Copy all the entries below exactly, but not the pictures.

──────── Task data ────────

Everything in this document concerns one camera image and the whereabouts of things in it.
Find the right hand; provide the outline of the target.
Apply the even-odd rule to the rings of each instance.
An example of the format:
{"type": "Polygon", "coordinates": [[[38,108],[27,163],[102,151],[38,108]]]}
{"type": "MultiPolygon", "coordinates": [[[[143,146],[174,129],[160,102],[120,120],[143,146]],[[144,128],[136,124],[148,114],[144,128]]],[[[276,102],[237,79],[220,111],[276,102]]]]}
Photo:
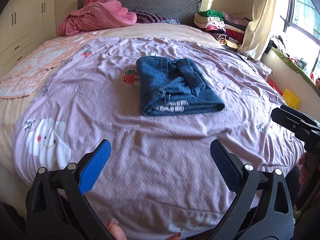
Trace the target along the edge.
{"type": "Polygon", "coordinates": [[[298,162],[298,168],[300,171],[300,176],[299,176],[300,186],[304,186],[308,179],[308,171],[307,171],[306,163],[307,163],[307,153],[305,152],[302,154],[298,162]]]}

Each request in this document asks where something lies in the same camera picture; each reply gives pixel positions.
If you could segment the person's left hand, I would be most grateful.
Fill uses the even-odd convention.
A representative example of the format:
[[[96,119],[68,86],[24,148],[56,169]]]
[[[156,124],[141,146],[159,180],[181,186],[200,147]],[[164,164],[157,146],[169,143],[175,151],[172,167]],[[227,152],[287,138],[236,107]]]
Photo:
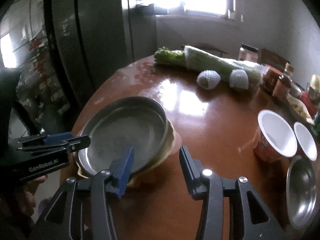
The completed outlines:
[[[36,178],[32,181],[27,182],[24,186],[24,191],[20,196],[20,208],[22,212],[29,217],[34,214],[34,209],[36,207],[35,193],[40,184],[43,184],[47,180],[48,176],[44,175]]]

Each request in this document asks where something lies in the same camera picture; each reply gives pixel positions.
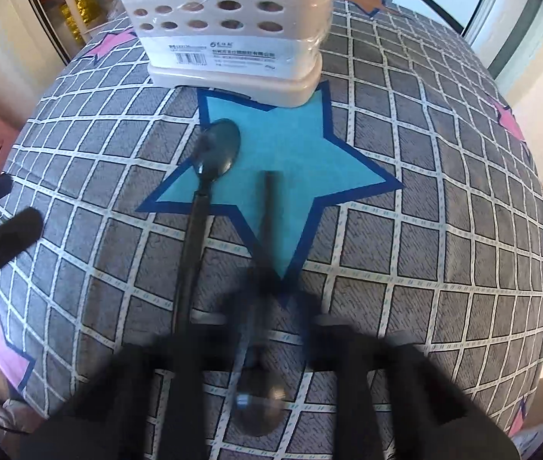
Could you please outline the grey checked tablecloth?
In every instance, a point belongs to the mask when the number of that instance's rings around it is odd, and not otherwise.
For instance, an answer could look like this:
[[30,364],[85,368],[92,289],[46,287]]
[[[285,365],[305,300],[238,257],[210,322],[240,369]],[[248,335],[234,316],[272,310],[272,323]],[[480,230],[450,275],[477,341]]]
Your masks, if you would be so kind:
[[0,221],[35,205],[42,242],[0,273],[0,319],[57,408],[125,343],[165,328],[205,120],[240,122],[242,163],[284,174],[279,273],[372,334],[405,332],[503,430],[543,358],[543,194],[476,56],[410,10],[336,1],[323,84],[263,111],[148,74],[138,36],[176,17],[112,21],[39,101],[8,156]]

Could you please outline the black spoon dark handle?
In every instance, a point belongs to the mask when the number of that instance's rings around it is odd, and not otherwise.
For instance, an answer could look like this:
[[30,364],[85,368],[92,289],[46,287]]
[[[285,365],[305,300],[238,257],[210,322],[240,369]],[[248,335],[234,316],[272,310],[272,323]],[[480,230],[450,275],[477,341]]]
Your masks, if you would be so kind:
[[248,337],[245,362],[240,371],[234,397],[238,428],[245,435],[262,437],[276,430],[282,420],[286,386],[268,363],[270,319],[280,290],[275,266],[275,217],[279,173],[266,170],[262,179],[260,248],[248,273],[247,312],[244,328]]

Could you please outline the white plastic utensil holder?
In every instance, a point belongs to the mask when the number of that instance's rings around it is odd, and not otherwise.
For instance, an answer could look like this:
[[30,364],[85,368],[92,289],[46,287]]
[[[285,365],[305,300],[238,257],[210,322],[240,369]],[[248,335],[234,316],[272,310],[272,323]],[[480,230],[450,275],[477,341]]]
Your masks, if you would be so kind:
[[154,84],[299,107],[320,81],[333,0],[121,0]]

────────

* **Output for this task**:
Everything in this document concerns one camera image and the whereabouts of things in it.
Find the right hand; provide the outline of the target.
Apply the even-odd rule to the rings of each instance.
An example of the format:
{"type": "Polygon", "coordinates": [[[38,108],[27,163],[102,151],[38,108]]]}
{"type": "MultiPolygon", "coordinates": [[[[143,146],[174,129],[160,102],[120,120],[143,146]],[[144,128],[136,124],[148,114],[144,128]]],[[[276,102],[237,79],[220,111],[276,102]]]]}
Photo:
Trace the target along the edge.
{"type": "Polygon", "coordinates": [[[298,162],[298,168],[300,171],[300,176],[299,176],[300,186],[304,186],[308,179],[308,171],[307,171],[306,163],[307,163],[307,153],[305,152],[302,154],[298,162]]]}

Each request in this document asks where something lies in the same camera picture; each reply gives pixel positions.
If you could segment the person's left hand, I would be most grateful.
Fill uses the even-odd convention.
A representative example of the format:
[[[96,119],[68,86],[24,148],[56,169]]]
[[[156,124],[141,146],[159,180],[181,186],[200,147]],[[164,164],[157,146],[169,143],[175,151],[172,167]],[[227,152],[287,138],[236,107]]]
Photo:
The completed outlines:
[[[36,178],[32,181],[27,182],[24,186],[24,191],[20,196],[20,208],[22,212],[29,217],[34,214],[34,209],[36,207],[35,193],[40,184],[43,184],[47,180],[48,176],[44,175]]]

Each request in this document asks where something lies in the same camera picture; each reply gives pixel positions.
Could you please outline the grey checked tablecloth?
In every instance, a point belongs to the mask when the number of that instance's rings around it is odd, and not otherwise.
For instance, an answer could look like this:
[[30,364],[85,368],[92,289],[46,287]]
[[[285,365],[305,300],[238,257],[210,322],[240,369]],[[248,335],[234,316],[272,310],[272,323]],[[480,230],[450,275],[477,341]]]
Your masks, if you would be so kind:
[[0,221],[35,205],[42,242],[0,273],[0,319],[57,408],[125,343],[165,328],[205,120],[240,122],[242,163],[284,174],[279,273],[372,334],[405,332],[503,430],[543,358],[543,194],[476,56],[410,10],[336,1],[323,84],[263,111],[148,74],[138,36],[176,17],[112,21],[39,101],[8,156]]

Could you please outline the black spoon dark handle?
In every instance, a point belongs to the mask when the number of that instance's rings around it is odd, and not otherwise.
For instance, an answer could look like this:
[[30,364],[85,368],[92,289],[46,287]]
[[[285,365],[305,300],[238,257],[210,322],[240,369]],[[248,335],[234,316],[272,310],[272,323]],[[480,230],[450,275],[477,341]]]
Your masks, if you would be so kind:
[[248,337],[245,362],[240,371],[234,397],[238,428],[245,435],[262,437],[276,430],[282,420],[286,386],[268,363],[270,319],[280,290],[275,266],[275,217],[279,173],[266,170],[262,179],[260,248],[248,273],[247,312],[244,328]]

Could you please outline the white plastic utensil holder?
In every instance, a point belongs to the mask when the number of that instance's rings around it is odd, and not otherwise.
For instance, an answer could look like this:
[[30,364],[85,368],[92,289],[46,287]]
[[[285,365],[305,300],[238,257],[210,322],[240,369]],[[248,335],[234,316],[272,310],[272,323]],[[480,230],[450,275],[477,341]]]
Your masks, if you would be so kind:
[[154,84],[299,107],[320,81],[333,0],[121,0]]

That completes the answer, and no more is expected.